菅原道真は平安時代の方、この絵巻が書かれたのがちょうど後鳥羽天皇の在世中。
それでこの様な絵巻物のルールとして、描いたものをみてすぐにそれが連想されるものでないと意味がない。
なので後鳥羽天皇が在世中にここに菊の紋があるということは、もうすでに天皇家が菊の紋を使っているということを誰もが知っていないとおかしいのでとも思われる。
よって、後鳥羽天皇の数代前から実はは菊の紋は使われ始めていたのではないかとも考えられる。
決定的な資料がないので、あくまで推測であるが。

天皇家はもう一つ桐の紋。
足利家が天下を取った時、豊臣秀吉が天下を取った時にこの桐の紋をあたえた。
徳川家康だけはいらないと。そういうことで、政権を担当するものに桐の紋を与えるという暗黙のルールがありました。総理大臣が内閣府で使っているのですけれども、法律とかそういうものにはなっていない。
慣習的に政権を担当するものが内閣府で使っているのですね。これはいつごろから使い始めたか。小泉政権から。ほんの少し前ねんですね。
それまではサミットなど世界に発信するように時はホテルでしていた。
ホテルの宴台を使用していたけれど、そうすると宴台のホテルのマークがついてしまう。
世界に発信するのにそれはよろしくないのではということで、取り外し可能な紋章を作った。
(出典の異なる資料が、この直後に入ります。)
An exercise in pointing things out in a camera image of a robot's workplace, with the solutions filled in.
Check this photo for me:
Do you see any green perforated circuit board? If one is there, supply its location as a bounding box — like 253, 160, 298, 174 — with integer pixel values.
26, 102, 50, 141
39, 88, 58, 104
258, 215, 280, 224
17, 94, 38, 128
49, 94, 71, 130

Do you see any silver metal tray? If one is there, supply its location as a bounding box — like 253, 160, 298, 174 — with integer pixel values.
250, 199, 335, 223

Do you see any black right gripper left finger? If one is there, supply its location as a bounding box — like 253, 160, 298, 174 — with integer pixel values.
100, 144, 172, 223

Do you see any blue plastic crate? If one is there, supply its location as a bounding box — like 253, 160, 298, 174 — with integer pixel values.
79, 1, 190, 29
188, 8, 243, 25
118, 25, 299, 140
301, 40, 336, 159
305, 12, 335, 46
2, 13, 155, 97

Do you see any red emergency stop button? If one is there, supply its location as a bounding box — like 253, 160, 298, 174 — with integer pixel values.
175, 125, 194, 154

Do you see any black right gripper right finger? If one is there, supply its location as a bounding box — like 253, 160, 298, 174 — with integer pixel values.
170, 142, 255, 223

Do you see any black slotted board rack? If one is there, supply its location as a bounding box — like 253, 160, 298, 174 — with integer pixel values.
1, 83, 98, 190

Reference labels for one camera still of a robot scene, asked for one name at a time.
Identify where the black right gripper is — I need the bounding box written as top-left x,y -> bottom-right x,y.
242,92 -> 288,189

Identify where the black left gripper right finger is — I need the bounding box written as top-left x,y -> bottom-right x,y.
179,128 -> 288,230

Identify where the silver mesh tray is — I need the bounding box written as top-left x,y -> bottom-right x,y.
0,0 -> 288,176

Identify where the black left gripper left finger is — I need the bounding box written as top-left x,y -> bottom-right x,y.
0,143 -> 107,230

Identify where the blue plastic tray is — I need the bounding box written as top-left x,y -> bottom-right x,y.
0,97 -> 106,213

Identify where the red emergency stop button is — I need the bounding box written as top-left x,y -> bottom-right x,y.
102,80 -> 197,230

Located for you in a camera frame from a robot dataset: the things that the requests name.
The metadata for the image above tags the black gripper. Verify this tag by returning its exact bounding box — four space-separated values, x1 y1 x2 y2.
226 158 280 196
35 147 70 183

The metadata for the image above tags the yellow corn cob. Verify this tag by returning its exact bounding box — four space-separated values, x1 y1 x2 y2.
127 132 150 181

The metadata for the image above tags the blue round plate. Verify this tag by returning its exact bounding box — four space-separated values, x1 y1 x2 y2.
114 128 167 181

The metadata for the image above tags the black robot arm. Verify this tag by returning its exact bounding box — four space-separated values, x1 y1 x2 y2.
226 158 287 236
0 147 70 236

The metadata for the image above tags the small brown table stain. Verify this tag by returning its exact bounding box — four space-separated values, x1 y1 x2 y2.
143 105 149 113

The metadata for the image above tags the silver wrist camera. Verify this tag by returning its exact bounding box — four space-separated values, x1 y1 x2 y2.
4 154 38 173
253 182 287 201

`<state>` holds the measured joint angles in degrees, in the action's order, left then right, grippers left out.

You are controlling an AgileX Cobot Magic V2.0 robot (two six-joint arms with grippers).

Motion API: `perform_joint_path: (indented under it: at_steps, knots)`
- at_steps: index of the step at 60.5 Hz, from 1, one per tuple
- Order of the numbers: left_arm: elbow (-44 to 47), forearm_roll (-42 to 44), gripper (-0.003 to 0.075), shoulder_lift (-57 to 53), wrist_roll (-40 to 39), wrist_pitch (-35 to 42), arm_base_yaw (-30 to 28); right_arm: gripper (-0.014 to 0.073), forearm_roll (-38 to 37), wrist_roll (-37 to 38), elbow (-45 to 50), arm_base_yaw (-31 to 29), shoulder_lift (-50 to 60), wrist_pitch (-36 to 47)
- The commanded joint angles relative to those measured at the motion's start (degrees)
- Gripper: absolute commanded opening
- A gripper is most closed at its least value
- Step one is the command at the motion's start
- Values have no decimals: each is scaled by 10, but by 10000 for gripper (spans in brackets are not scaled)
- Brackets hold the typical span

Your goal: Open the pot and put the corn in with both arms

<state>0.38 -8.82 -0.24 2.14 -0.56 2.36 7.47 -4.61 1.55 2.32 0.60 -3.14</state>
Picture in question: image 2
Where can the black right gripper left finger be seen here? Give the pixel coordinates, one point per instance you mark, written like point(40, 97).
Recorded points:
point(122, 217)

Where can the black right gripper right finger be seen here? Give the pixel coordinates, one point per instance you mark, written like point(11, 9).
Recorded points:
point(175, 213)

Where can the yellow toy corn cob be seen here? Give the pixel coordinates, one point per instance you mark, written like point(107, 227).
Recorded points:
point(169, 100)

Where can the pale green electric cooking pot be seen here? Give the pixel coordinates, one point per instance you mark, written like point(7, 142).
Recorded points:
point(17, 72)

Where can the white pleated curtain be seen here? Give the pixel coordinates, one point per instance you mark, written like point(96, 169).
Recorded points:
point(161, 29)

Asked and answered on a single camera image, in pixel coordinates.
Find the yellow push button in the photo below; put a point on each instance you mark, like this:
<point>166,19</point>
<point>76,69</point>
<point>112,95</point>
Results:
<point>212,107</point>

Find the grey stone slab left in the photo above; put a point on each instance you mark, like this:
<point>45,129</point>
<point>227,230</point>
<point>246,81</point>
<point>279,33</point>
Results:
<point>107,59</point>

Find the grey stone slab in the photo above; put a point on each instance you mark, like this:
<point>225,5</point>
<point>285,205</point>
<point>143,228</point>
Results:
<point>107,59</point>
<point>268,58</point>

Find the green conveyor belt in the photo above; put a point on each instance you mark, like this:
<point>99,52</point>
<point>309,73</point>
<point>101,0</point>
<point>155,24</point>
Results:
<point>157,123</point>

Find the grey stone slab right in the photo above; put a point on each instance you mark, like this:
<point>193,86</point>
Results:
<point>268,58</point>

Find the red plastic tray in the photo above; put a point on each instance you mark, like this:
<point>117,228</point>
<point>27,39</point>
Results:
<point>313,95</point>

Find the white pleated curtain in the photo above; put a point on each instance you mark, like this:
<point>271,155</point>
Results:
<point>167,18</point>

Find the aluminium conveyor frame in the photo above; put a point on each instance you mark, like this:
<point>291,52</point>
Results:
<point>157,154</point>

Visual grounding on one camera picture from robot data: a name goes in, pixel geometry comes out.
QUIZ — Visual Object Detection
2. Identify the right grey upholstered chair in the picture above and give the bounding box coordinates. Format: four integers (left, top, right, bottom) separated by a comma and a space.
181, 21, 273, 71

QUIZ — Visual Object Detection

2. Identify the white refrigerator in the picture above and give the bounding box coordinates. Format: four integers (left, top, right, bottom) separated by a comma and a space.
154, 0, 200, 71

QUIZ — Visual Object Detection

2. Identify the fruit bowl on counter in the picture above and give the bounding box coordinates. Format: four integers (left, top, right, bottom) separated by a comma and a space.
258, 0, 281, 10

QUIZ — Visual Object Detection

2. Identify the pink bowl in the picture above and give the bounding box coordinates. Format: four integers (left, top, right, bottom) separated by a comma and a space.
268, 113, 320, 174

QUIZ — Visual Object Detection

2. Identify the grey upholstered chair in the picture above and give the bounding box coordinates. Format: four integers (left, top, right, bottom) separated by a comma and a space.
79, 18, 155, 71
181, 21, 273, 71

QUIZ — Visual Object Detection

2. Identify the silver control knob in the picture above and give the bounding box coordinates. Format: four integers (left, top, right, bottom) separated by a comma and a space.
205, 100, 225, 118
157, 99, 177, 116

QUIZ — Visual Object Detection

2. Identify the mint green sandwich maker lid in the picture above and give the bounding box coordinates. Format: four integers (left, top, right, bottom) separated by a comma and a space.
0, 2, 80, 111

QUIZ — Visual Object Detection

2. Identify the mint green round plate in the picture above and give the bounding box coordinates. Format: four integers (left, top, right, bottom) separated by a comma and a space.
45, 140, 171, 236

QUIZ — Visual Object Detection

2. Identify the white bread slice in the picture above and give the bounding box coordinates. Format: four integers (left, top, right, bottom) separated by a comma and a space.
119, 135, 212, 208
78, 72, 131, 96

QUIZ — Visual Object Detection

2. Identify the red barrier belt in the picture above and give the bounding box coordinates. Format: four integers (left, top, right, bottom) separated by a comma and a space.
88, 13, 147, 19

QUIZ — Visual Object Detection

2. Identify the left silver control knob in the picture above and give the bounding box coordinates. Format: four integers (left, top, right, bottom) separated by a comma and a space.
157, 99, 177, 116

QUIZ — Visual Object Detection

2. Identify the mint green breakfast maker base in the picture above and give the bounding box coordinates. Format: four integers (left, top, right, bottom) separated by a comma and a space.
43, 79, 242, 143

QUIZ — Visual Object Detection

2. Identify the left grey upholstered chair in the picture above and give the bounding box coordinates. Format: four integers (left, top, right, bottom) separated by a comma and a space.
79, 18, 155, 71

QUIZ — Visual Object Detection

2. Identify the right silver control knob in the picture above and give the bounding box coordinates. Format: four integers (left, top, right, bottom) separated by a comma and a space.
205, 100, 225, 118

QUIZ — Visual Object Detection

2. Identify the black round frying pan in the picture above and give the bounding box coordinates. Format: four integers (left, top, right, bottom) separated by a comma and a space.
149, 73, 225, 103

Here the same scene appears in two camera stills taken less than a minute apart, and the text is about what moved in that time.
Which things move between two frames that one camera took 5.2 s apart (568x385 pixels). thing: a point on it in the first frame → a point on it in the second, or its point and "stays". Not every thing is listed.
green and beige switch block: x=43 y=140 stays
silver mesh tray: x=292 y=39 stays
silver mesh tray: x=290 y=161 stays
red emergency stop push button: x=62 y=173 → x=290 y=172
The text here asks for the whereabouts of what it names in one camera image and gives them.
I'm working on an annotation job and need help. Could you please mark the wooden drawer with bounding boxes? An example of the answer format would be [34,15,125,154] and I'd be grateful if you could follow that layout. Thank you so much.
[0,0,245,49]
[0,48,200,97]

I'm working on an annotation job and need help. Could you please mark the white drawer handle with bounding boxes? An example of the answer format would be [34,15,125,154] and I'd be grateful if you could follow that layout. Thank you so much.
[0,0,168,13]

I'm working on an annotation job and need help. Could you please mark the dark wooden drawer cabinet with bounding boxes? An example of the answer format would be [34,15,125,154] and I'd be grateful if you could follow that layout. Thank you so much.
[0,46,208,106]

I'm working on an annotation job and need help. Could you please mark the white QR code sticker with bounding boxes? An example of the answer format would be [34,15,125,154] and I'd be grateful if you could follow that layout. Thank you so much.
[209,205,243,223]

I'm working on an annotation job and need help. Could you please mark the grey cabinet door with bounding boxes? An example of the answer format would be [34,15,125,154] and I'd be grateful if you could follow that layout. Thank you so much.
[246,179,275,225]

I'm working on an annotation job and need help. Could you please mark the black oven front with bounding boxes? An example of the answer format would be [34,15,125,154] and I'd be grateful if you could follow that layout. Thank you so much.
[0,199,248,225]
それで小泉政権以降は総理大臣が宴台に立つときは桐の紋を貼っている。
また桐紋は五七桐と五三桐がある。
基本的には天皇陛下から直接いただいたものは五七桐、それをさらに下の者が与えられると五三桐ということになる。
有名な織田信長の肖像画は五三桐。
なぜかというと、天皇家から足利家、足利家から織田家というようにワンクッションおいてから織田家下った為。